__EXERCISE AIM__. Each line in the records below that has the word "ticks" should be copied.
--- INFORMATION GIVEN Enclosed Below ---
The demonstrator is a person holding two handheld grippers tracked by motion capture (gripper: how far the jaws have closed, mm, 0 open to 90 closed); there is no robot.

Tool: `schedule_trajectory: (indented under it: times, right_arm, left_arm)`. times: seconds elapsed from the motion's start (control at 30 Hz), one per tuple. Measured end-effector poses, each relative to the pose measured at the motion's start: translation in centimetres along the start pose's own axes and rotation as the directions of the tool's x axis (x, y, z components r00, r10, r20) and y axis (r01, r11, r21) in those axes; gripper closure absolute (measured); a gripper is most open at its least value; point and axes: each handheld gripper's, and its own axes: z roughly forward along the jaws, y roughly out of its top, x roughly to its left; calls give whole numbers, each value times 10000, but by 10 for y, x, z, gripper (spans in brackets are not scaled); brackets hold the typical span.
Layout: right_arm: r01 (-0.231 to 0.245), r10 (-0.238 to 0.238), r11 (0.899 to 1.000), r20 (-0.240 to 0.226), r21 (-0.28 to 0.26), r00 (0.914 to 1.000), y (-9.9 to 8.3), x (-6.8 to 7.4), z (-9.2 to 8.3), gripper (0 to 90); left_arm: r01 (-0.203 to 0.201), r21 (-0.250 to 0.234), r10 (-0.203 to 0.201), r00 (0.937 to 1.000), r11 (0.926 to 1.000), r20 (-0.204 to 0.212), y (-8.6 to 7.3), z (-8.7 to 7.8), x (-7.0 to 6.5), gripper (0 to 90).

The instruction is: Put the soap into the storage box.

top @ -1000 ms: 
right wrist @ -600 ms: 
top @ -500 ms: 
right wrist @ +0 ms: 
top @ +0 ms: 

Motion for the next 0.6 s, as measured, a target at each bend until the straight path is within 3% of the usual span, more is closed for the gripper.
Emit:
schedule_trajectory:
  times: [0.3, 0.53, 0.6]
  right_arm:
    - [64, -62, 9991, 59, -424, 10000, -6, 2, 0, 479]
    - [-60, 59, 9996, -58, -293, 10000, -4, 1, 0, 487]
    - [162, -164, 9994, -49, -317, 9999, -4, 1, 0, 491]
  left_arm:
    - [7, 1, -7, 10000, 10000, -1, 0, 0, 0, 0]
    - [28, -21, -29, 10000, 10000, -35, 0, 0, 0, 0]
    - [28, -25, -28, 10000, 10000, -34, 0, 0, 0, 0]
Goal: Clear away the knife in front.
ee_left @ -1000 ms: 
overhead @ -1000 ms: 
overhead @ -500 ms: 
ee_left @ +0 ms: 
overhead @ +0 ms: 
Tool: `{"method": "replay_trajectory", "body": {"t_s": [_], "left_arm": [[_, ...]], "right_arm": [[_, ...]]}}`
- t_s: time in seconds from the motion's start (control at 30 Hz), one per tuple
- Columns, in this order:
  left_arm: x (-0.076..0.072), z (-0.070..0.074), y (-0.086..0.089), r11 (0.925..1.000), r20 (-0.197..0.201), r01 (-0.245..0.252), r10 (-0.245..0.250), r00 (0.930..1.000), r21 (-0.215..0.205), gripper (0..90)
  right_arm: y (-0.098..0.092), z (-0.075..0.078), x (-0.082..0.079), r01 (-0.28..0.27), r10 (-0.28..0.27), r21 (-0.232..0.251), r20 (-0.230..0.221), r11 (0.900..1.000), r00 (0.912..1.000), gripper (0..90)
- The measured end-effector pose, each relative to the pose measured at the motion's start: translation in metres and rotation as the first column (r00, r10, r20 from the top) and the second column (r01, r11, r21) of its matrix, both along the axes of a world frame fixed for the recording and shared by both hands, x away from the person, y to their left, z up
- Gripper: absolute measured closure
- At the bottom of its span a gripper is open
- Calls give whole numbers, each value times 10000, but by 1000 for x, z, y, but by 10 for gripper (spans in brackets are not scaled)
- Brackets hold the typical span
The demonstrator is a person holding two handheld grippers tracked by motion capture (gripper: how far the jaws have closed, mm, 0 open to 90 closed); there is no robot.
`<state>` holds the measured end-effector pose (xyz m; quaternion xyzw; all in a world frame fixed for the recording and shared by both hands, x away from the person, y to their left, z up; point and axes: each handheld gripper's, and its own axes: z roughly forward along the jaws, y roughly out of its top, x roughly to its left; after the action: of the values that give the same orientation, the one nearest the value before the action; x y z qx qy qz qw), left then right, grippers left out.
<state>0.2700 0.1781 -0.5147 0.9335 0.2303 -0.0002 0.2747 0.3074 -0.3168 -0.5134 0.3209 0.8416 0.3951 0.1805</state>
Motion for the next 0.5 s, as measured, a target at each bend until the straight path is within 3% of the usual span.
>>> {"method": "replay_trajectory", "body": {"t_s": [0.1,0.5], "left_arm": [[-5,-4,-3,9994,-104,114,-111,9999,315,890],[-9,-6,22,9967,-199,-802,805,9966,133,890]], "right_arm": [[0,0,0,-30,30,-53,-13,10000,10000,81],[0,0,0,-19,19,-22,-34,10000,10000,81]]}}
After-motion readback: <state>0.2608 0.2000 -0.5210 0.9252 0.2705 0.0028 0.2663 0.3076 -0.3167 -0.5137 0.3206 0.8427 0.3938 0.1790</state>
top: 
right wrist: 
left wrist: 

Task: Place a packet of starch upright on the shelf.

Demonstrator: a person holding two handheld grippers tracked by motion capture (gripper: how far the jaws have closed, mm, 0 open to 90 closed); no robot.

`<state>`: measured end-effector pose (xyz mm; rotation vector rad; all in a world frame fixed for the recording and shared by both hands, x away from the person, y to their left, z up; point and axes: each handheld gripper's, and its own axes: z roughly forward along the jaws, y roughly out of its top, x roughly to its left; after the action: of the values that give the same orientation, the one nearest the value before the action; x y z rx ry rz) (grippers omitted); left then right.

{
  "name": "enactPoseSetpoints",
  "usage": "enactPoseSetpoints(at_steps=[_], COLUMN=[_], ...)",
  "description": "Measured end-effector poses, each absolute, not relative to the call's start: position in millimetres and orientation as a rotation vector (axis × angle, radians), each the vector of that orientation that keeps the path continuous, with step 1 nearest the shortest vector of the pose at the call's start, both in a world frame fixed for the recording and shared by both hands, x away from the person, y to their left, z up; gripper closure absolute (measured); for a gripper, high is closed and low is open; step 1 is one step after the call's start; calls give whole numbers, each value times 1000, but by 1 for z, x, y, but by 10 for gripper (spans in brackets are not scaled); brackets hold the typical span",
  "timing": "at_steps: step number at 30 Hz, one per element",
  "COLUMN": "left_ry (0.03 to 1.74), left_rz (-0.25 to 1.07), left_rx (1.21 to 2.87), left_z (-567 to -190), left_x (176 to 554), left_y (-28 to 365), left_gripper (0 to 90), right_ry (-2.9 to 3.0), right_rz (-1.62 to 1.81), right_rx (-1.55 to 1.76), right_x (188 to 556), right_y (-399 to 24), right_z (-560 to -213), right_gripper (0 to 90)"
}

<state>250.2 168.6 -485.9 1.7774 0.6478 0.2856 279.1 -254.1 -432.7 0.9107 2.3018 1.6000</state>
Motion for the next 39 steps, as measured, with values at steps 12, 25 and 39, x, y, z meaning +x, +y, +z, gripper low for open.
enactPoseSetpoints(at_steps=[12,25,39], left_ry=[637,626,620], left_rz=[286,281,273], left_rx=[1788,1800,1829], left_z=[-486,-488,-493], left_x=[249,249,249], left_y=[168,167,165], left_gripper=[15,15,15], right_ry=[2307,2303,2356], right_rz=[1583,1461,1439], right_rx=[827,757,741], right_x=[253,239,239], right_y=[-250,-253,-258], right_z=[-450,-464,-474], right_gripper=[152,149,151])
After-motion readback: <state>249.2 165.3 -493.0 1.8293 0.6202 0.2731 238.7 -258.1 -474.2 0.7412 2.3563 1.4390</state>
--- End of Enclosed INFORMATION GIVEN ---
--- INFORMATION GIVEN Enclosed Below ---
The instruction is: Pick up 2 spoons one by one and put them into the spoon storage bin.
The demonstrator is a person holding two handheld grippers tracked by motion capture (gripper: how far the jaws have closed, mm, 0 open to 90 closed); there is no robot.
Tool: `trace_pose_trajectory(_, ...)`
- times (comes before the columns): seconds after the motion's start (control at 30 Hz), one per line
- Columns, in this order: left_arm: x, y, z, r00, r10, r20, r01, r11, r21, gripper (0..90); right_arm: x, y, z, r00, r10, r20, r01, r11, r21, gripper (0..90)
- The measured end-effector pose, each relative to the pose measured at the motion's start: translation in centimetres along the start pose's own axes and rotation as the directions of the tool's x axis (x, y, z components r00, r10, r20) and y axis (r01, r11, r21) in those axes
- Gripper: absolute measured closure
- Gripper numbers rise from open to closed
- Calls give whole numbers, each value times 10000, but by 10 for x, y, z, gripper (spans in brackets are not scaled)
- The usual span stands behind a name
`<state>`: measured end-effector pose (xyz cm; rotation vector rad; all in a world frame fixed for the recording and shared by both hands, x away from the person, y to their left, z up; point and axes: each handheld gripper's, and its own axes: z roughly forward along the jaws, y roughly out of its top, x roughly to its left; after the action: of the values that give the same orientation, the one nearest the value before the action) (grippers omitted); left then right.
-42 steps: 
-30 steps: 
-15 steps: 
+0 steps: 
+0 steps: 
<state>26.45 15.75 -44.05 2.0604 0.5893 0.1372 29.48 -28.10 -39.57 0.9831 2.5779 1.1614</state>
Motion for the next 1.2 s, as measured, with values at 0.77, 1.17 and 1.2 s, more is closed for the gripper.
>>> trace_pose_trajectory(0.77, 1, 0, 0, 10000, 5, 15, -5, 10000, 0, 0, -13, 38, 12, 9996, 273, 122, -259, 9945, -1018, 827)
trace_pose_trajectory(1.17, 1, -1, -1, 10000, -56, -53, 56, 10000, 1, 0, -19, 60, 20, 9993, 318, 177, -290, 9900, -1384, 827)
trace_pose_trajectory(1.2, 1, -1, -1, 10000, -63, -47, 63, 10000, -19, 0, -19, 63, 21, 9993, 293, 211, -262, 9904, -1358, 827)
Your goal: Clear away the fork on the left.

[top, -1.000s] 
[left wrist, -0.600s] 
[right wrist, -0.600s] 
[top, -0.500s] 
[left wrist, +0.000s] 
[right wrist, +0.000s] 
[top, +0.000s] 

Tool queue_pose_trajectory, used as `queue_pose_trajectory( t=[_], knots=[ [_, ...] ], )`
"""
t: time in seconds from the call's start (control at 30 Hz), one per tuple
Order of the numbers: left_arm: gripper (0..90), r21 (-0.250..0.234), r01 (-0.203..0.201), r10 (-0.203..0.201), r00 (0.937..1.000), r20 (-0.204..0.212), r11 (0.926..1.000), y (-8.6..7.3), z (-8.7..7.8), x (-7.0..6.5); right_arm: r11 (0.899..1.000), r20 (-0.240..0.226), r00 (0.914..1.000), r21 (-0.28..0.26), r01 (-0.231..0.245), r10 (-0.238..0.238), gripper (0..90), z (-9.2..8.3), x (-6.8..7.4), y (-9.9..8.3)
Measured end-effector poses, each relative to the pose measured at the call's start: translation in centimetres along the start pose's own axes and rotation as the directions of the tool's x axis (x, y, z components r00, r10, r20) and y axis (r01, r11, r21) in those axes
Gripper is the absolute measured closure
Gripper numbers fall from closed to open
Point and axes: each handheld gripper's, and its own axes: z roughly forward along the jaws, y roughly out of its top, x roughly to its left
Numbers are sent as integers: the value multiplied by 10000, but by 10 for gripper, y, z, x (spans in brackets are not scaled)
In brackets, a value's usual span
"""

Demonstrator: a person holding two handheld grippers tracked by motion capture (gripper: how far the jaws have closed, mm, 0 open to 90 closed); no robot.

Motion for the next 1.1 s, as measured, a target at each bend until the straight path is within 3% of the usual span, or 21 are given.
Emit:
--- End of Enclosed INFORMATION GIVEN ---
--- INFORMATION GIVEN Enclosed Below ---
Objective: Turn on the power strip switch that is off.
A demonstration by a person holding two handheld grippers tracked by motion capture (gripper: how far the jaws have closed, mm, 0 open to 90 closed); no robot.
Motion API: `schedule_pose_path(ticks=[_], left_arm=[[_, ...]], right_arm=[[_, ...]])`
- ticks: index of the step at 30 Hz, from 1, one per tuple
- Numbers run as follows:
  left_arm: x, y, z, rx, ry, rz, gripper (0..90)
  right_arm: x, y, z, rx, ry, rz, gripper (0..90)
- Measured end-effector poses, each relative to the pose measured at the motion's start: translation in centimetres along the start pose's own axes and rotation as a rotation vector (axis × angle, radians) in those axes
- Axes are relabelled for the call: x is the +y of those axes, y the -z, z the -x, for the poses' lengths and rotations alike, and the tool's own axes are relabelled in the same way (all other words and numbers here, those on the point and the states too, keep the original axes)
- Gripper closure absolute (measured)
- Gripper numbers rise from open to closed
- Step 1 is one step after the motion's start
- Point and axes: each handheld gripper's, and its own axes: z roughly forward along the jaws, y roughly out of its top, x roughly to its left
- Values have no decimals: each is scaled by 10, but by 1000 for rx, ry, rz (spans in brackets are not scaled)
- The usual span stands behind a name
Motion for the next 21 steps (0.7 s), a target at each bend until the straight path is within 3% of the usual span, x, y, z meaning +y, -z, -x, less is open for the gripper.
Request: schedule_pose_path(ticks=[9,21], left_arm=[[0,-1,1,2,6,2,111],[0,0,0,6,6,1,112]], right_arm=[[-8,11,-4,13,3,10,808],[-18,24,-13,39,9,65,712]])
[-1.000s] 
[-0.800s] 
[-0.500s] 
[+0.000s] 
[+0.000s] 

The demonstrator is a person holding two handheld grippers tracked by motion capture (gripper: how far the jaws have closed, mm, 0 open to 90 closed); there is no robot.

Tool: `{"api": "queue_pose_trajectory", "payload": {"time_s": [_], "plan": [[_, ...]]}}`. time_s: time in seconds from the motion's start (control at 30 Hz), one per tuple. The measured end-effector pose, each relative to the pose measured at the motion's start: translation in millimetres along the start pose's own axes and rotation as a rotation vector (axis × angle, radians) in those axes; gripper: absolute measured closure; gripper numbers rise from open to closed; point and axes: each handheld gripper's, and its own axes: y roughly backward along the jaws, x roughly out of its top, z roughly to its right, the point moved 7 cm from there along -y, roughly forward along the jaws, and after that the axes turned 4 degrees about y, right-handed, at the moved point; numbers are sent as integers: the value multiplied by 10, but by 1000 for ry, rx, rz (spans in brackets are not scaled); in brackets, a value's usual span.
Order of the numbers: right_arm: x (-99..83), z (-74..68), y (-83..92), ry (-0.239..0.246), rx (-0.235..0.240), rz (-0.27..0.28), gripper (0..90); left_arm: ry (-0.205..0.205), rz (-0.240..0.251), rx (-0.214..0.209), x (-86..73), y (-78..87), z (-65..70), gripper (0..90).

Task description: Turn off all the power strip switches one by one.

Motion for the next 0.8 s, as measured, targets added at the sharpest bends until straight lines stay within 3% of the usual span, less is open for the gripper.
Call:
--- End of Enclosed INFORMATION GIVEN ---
__RESULT OF THIS TASK__.
Motion API: `schedule_pose_path(ticks=[_], left_arm=[[_, ...]], right_arm=[[_, ...]])`
- ticks: index of the step at 30 Hz, from 1, one per tuple
Request: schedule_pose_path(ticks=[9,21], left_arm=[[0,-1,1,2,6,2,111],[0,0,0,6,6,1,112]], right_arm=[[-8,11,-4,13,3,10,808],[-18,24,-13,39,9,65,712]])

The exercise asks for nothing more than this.